What if God is that force in human evolution which drives “group selection”? This is the controversial notion that evolution is not just about pair-level “selfish gene” sexual selection but about traits that benefit the larger group. What if God is that force, which caused humans to begin their amazing self domestication—their selection for social harmony and against simian brutes? A separate intentionality within human evolution that impels our altruistic desires. Hitchens would attribute such human progress to the Enlightenment, but it goes back so much farther. And Dawkins won’t admit its possibility for what it introduces: the mysterious will that impels this search for truth, justice, mercy, goodness. That which was instantiated, in purified form, in Christ, Buddha, and Muhammed. Those qualities which humans have been idealizing for millions of years.
We have been selected to serve the whole of us as a living being, not just own own selfish interests.
My God is located in, and defined by, this, by humans’ unquenchable search for their own and their species’ true path.
That utter mystery that we and our science circle.
What if that’s God?
That for which we as yet have no name?
There’s despair everywhere, such lost faith in our species, but there’s yearning everywhere too. And neither that impulse nor anyone’s hard-won faith is misplaced. Not me, but some few blaze with joyous awareness—with Grace. Many are called, few chosen.
The afterlife? That’s a young person’s concern. But I place my spiritual afterlife in the collective spoken of by Carl Jung. One day, long after my body is dust and my egoic shell has vanished with it and others are living the human eternal self—that innermost core in which we’re all the same—around the globe human seekers will turn, more or less, to the same page.

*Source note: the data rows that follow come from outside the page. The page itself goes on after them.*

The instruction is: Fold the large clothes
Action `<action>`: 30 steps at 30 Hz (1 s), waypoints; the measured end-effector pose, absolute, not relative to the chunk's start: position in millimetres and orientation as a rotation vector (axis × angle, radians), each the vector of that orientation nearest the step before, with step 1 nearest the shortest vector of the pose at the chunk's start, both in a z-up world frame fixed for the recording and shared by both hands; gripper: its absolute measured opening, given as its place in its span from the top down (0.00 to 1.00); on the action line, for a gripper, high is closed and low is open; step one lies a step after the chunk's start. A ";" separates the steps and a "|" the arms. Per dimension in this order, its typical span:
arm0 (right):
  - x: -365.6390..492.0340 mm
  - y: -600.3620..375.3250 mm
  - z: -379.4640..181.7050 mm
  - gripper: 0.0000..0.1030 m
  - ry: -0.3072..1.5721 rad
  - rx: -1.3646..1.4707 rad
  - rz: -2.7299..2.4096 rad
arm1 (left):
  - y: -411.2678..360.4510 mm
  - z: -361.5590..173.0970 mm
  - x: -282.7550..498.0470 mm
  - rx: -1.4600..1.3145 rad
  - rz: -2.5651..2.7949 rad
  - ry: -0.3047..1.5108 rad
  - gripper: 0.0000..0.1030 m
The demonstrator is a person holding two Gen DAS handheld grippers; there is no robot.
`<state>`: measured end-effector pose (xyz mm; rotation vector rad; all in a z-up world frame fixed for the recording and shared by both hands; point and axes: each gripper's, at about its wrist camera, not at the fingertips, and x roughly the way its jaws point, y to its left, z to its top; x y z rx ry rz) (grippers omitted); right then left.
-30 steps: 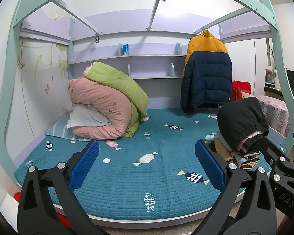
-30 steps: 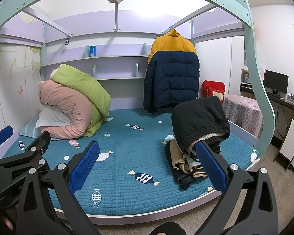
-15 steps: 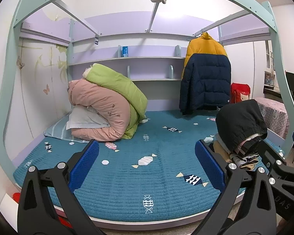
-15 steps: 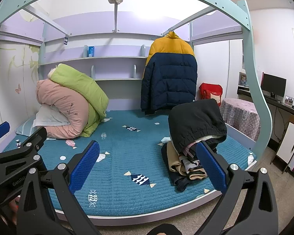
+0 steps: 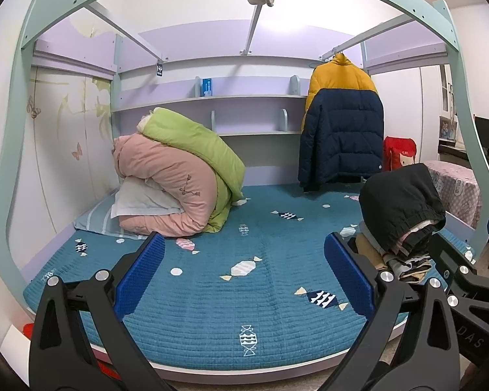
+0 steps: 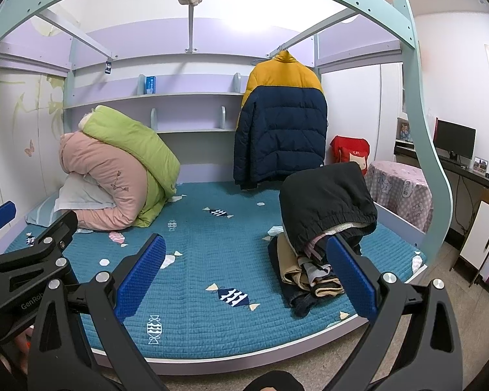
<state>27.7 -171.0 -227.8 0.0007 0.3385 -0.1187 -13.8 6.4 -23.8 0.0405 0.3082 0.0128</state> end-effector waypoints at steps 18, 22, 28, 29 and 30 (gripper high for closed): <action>24.5 -172.1 -231.0 0.07 0.344 0.005 -0.129 | 8.0 -24.2 -13.6 0.039 0.010 0.312 0.04; 23.4 -171.9 -231.5 0.07 0.343 0.008 -0.132 | 8.6 -24.7 -13.9 0.036 0.007 0.312 0.04; 23.4 -172.1 -231.8 0.07 0.346 0.006 -0.133 | 8.1 -25.0 -14.2 0.038 0.008 0.311 0.04; 23.5 -172.0 -231.7 0.07 0.347 0.007 -0.132 | 8.1 -24.8 -14.1 0.039 0.008 0.311 0.04; 23.1 -172.0 -232.0 0.07 0.346 0.007 -0.134 | 8.0 -24.8 -14.2 0.039 0.008 0.311 0.04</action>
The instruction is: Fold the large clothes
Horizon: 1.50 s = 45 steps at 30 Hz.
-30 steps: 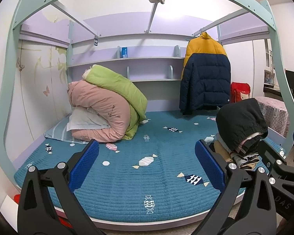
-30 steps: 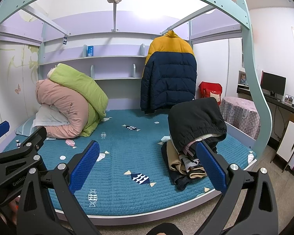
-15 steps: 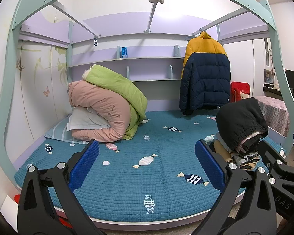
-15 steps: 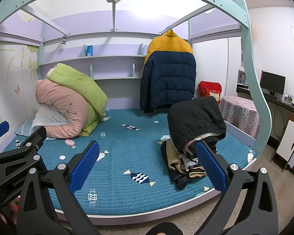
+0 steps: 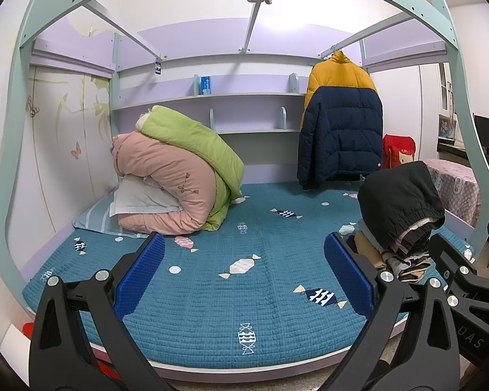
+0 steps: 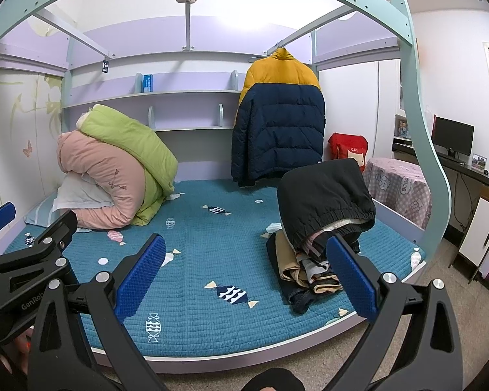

This is my faith. It’s what drives me to my knees in prayer, down with the world’s other brokenhearted sinners, trying to tap what’s holy. I’m sure we’ll finally see and honor the greatest human mystery, not the banal reality of human evil but the real news of the goodness that dwells within and which we can access. Then maybe we’ll agree, at last, what we’re talking about when we talk about God.
Like me, Christopher Hitchens, angry child of God, didn’t have the final answer. And, sorry Uncle, not even Southern Baptists have quite solved the equation, not yet.
But of course there’s a God.
May peace be with you. Happy New Year. Namaste.
(Elizabeth Westmark has an interesting post, on her new reading blog, about Eric Weiner’s recent book Man Seeks God.)